→ **TASK OBJECTIVE**
Please output the data below exactly as given, starting at its first line and stopping after the line that contains "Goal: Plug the".

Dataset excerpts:
· · · · · · ·
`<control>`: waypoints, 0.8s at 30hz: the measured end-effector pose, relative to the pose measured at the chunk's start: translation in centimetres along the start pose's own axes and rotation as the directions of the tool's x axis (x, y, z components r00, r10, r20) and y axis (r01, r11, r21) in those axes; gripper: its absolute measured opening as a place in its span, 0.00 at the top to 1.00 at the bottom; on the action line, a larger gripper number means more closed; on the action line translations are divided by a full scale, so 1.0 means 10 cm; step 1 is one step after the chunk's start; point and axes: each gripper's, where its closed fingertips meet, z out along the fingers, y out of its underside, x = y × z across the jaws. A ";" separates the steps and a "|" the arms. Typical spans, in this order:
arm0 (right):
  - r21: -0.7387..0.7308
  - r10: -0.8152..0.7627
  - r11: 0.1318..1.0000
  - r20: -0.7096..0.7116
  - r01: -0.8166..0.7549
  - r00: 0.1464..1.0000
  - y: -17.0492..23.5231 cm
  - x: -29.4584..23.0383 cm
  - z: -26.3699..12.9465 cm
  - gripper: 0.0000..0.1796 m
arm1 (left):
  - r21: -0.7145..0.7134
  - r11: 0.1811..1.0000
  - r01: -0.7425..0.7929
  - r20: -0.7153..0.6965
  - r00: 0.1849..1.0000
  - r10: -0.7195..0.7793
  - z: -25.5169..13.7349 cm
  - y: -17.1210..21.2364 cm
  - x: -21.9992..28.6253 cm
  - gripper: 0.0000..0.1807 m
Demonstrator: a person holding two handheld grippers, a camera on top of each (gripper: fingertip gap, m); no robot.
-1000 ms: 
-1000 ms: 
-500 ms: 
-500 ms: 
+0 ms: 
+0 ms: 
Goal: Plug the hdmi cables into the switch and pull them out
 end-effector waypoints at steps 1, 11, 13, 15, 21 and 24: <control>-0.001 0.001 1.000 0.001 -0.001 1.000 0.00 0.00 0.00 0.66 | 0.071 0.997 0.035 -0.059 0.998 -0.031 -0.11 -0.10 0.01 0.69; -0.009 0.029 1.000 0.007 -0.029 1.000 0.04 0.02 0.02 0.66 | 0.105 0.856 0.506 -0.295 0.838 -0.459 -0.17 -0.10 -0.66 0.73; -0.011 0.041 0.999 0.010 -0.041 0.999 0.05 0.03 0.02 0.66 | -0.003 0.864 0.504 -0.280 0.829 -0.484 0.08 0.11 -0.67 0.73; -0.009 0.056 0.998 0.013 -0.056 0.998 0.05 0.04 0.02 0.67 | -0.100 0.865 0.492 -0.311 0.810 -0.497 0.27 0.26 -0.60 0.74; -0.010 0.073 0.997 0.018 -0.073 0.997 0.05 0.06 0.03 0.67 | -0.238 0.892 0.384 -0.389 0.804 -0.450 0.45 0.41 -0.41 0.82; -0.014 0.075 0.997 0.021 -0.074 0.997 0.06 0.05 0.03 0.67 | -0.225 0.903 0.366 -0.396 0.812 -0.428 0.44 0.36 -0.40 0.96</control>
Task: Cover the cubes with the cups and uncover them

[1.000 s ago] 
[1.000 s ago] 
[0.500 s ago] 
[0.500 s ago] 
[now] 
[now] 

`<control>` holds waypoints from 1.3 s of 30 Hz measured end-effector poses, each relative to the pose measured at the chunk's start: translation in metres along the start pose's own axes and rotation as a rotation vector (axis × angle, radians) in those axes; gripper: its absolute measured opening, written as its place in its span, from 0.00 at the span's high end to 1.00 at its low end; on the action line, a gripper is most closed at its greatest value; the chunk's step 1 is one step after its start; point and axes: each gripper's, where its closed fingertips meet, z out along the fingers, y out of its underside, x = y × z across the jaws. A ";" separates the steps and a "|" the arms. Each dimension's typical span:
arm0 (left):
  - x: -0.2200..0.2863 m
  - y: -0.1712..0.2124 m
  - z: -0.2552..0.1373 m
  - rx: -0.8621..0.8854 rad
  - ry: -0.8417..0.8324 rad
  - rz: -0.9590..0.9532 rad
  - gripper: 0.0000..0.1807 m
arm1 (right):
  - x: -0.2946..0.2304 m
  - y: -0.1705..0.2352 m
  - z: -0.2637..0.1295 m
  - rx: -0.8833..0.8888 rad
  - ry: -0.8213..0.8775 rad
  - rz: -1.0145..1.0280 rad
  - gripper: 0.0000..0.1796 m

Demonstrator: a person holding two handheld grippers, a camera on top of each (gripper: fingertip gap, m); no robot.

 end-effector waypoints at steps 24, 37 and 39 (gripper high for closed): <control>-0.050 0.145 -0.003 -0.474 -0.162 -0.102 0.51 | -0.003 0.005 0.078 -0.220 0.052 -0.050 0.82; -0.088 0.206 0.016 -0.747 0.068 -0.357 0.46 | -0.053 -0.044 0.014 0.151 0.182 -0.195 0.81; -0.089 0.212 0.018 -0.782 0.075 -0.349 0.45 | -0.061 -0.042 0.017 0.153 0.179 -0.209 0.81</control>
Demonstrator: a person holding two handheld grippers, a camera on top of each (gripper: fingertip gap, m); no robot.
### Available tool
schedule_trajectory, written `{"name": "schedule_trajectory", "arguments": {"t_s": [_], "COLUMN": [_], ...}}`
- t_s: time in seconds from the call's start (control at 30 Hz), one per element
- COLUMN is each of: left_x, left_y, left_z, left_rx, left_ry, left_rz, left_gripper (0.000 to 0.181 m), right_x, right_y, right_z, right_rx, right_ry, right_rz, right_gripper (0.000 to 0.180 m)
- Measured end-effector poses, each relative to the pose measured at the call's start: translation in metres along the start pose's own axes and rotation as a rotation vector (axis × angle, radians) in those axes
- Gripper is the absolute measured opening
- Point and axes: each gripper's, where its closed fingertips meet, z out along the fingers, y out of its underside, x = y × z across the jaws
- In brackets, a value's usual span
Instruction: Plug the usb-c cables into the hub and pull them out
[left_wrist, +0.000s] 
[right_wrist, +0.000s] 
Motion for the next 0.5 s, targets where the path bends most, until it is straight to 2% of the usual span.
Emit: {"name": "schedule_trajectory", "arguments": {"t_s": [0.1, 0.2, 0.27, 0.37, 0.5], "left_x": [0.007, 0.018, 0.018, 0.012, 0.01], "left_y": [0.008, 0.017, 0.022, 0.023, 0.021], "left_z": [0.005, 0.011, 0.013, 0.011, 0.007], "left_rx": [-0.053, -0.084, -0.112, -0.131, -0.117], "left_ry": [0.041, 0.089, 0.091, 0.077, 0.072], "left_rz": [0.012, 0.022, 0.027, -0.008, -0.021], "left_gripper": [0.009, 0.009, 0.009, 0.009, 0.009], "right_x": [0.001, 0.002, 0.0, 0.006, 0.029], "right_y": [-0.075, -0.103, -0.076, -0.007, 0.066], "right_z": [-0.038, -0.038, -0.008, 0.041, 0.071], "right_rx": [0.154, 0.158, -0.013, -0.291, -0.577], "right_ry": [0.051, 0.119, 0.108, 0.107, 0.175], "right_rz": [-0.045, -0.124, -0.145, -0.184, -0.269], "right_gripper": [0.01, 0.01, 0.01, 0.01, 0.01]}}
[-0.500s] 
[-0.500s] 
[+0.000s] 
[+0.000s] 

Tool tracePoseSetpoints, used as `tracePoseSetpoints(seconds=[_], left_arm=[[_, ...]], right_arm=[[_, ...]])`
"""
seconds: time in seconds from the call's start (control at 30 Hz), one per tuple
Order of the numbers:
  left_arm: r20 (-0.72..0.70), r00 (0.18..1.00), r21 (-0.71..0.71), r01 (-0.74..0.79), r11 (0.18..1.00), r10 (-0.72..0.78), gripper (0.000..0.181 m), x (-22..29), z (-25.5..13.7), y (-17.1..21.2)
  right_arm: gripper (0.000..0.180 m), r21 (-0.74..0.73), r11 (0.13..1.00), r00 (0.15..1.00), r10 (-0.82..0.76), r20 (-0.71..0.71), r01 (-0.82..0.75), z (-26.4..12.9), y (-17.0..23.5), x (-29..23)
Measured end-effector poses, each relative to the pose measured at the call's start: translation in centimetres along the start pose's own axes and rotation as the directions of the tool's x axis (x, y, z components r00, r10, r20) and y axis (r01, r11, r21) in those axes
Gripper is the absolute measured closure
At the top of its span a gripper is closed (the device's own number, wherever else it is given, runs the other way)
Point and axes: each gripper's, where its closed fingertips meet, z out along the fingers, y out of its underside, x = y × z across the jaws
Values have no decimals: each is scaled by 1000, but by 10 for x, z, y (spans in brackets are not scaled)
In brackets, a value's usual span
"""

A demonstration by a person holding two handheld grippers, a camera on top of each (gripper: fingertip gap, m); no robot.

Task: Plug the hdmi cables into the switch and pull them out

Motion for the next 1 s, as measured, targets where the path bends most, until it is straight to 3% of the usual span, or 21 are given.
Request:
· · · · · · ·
→ **SOLUTION FOR THIS PROBLEM**
`<control>`: waypoints, 0.8s at 30hz: the measured end-effector pose, relative to the pose measured at the chunk's start: translation in centimetres along the start pose's own axes and rotation as the directions of the tool's x axis (x, y, z components r00, r10, r20) and y axis (r01, r11, r21) in those axes; gripper: its absolute measured opening as a place in its span, 0.00 at the top to 1.00 at the bottom; on the action line, a larger gripper number means more closed; on the action line translations are divided by a full scale, so 1.0 means 10 cm; step 1 is one step after the chunk's start; point and axes: each gripper's, where its closed fingertips meet, z out along the fingers, y out of its underside, x = y × z across the jaws. A ";" separates the steps and a "|" the arms. Typical spans, in this order:
arm0 (right):
  - r21: -0.7387..0.7308
  - r10: -0.8152..0.7627
  - r11: 0.1318..1.0000
  - r20: -0.7096..0.7116
  - r01: -0.8166..0.7549
  - r00: 0.1464..1.0000
  - y: -17.0492..23.5231 cm
  - x: -29.4584..23.0383 cm
  - z: -26.3699..12.9465 cm
  - gripper: 0.0000..0.1796 m
arm1 (left):
  - r21: -0.7145..0.7134
  - r11: 0.1811..1.0000
  - r01: -0.7425..0.7929
  - r20: -0.7153..0.6965
  - r00: 0.1849..1.0000
  - r10: -0.7195..0.7793
  - z: -25.5169..13.7349 cm
  - y: -17.1210..21.2364 cm
  - x: -21.9992..28.6253 cm
  - gripper: 0.0000..0.1807 m
Demonstrator: a person holding two handheld grippers, a camera on top of each (gripper: fingertip gap, m); no robot.
-1000 ms: 
-1000 ms: 
-500 ms: 
-500 ms: 
+0 ms: 
+0 ms: 
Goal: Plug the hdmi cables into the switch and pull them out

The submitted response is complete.